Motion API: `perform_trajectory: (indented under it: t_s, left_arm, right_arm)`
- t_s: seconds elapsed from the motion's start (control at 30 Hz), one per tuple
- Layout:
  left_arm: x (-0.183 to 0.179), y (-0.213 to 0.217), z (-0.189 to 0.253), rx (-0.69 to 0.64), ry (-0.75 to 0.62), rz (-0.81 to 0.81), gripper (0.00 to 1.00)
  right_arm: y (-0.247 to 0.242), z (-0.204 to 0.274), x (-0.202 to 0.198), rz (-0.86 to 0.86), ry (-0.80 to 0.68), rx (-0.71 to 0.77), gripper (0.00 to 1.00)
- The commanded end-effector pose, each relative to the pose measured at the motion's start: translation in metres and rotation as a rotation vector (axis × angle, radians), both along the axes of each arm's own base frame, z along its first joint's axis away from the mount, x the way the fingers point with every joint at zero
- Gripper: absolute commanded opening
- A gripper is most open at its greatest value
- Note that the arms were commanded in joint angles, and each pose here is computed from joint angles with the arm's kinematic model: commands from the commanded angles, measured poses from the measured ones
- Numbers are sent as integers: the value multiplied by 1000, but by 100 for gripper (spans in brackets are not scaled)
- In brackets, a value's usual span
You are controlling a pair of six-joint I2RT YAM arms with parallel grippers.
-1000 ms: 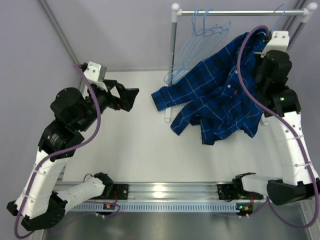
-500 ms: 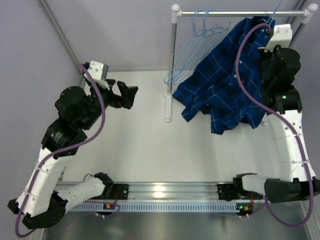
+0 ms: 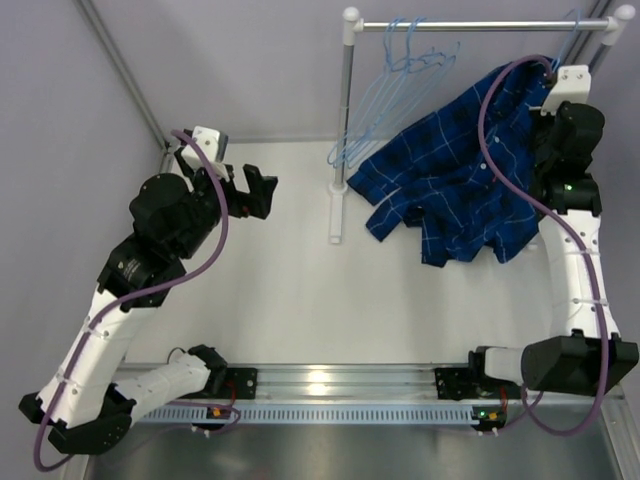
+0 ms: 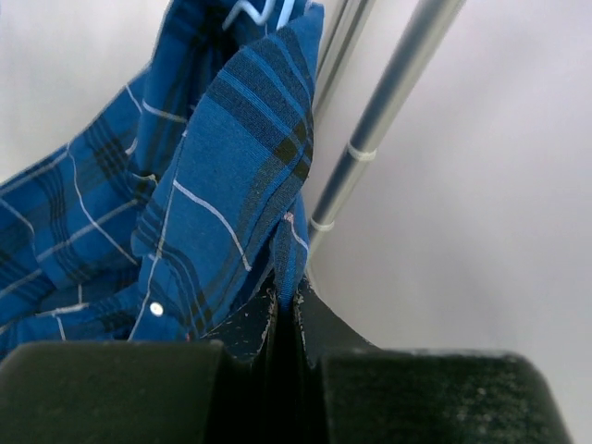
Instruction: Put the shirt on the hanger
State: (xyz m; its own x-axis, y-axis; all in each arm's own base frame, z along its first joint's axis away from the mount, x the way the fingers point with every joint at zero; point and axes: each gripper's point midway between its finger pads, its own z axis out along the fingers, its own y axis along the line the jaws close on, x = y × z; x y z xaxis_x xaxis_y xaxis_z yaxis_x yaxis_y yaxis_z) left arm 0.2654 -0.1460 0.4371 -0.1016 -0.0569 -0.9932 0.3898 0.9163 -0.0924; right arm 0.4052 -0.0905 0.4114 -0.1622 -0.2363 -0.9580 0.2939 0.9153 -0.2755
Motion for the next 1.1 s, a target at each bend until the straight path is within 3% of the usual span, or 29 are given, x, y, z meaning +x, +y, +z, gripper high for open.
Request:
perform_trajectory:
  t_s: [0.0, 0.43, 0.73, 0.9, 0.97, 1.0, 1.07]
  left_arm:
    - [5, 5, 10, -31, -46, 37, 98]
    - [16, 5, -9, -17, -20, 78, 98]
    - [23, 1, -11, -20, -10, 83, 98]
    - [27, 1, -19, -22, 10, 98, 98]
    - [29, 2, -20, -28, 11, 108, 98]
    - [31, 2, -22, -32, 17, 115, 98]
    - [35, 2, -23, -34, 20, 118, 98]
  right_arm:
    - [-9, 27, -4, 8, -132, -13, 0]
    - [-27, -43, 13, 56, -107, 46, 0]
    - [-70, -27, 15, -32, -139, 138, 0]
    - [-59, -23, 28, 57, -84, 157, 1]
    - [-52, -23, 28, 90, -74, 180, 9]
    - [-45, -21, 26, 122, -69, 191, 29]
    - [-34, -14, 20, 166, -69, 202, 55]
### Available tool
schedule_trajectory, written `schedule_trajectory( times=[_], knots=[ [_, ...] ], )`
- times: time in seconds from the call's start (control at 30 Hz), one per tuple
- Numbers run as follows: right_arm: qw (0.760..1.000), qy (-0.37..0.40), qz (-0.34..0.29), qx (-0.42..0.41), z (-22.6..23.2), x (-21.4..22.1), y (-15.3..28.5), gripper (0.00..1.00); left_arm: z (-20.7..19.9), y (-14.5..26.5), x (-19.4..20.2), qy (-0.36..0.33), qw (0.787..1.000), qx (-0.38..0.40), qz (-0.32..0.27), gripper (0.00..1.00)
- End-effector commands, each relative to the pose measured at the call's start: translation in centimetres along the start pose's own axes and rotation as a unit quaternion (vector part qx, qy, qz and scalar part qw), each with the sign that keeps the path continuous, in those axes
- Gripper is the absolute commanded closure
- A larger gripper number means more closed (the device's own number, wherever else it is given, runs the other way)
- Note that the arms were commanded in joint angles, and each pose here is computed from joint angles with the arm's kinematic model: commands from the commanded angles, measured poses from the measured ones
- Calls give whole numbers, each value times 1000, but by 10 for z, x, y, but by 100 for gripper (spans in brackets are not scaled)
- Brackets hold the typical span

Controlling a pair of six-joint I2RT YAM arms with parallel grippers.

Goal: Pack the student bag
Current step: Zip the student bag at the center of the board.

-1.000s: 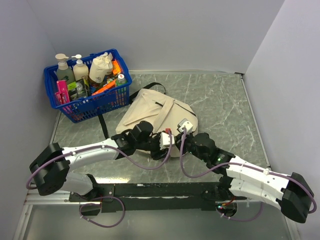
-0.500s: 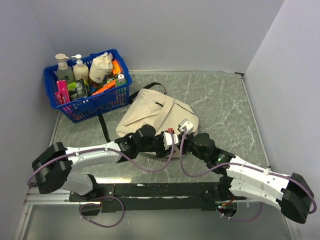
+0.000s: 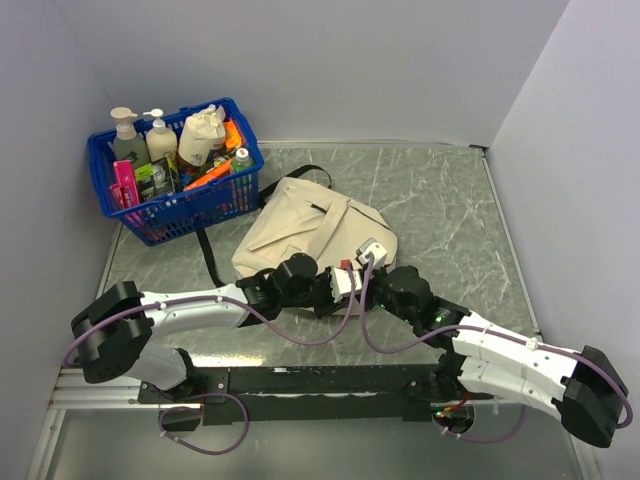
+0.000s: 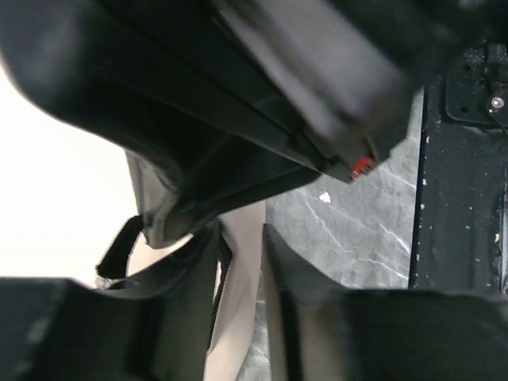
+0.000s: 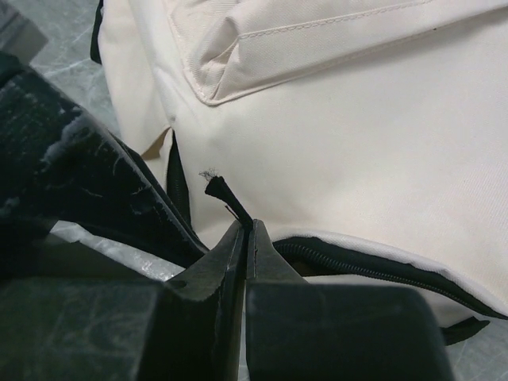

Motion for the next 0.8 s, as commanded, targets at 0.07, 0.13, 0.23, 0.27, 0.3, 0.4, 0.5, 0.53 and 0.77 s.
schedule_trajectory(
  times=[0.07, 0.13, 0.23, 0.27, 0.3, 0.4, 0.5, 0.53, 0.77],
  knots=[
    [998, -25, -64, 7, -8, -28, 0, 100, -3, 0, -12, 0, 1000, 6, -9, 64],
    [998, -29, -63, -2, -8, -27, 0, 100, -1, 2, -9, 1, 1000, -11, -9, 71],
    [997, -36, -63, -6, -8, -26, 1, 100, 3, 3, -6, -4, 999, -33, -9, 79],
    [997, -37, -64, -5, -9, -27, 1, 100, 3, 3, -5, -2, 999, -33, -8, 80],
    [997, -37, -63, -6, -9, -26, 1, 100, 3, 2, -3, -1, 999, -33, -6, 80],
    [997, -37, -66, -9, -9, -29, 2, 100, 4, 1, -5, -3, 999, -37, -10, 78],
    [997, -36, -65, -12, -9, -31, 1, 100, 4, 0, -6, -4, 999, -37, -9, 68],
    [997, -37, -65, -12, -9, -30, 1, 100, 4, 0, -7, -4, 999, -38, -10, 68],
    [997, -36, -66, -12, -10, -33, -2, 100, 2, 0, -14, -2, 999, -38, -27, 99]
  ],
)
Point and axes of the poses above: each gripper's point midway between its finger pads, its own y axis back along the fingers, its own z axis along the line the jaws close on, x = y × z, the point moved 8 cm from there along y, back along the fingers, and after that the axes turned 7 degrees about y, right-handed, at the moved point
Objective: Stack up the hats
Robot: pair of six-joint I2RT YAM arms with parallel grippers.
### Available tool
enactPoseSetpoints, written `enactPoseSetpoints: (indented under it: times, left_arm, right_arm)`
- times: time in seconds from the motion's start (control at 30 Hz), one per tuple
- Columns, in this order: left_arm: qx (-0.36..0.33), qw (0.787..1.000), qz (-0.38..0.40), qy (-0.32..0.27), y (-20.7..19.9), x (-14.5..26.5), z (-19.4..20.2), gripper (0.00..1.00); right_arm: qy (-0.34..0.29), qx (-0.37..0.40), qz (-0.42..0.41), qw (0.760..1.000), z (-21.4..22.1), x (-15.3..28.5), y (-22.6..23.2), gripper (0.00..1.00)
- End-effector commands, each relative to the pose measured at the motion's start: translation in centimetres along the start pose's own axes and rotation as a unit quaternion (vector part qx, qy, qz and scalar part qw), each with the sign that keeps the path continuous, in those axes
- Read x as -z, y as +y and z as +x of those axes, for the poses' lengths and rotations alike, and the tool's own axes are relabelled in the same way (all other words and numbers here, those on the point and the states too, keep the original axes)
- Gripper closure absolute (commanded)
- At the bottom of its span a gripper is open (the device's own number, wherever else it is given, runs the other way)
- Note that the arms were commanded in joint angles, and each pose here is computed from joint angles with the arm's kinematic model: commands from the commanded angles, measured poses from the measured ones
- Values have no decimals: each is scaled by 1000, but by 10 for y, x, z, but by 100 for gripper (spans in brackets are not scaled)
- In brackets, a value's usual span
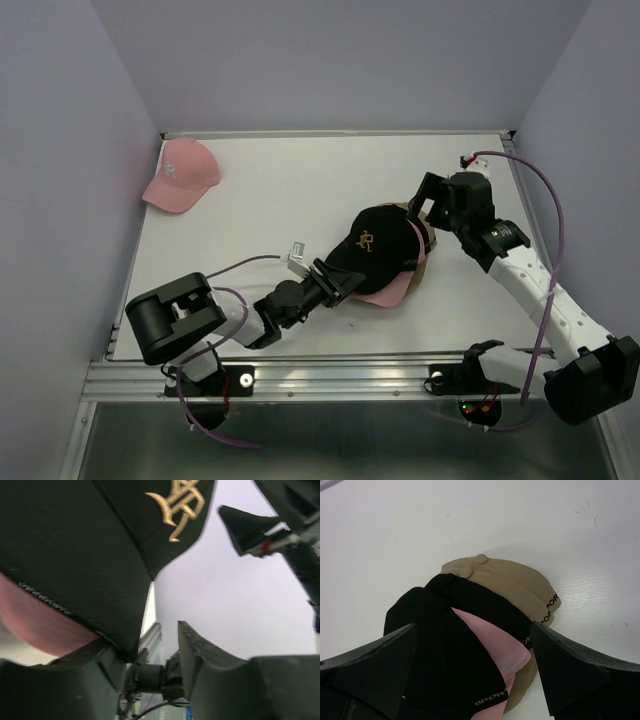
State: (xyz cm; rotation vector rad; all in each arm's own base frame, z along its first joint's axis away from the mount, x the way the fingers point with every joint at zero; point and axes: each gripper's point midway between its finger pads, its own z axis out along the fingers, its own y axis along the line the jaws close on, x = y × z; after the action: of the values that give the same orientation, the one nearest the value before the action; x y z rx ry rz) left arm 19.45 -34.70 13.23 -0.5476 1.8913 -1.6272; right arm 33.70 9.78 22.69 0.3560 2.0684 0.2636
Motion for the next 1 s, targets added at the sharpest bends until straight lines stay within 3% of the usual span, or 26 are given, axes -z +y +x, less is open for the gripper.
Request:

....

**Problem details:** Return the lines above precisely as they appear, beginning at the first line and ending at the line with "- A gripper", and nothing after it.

**Exercise output:**
Motion API: `perform_trajectory: (indented under it: t_s, left_arm, right_arm)`
- t_s: seconds elapsed from the motion's start (control at 30 Hz), one per tuple
- Layout:
  left_arm: x (-0.183 to 0.179), y (-0.213 to 0.217), z (-0.189 to 0.253), rx (-0.69 to 0.64), ry (-0.75 to 0.62), rz (-0.81 to 0.81), gripper (0.00 to 1.00)
  right_arm: y (-0.247 to 0.242), z (-0.204 to 0.274), x (-0.202 to 0.198), rz (-0.86 to 0.86), ry (-0.80 to 0.68), rx (-0.71 to 0.77), gripper (0.00 to 1.00)
- The commanded end-effector pose, each relative to the pose measured at the motion's start: translation in metres and rotation as a rotation vector (axis × angle, radians), both along the axes of each arm's own base frame, z along its first joint's axis away from the mount, x the way the fingers point with every joint at zero
- Gripper: absolute commanded opening
- A gripper is most open at its greatest value

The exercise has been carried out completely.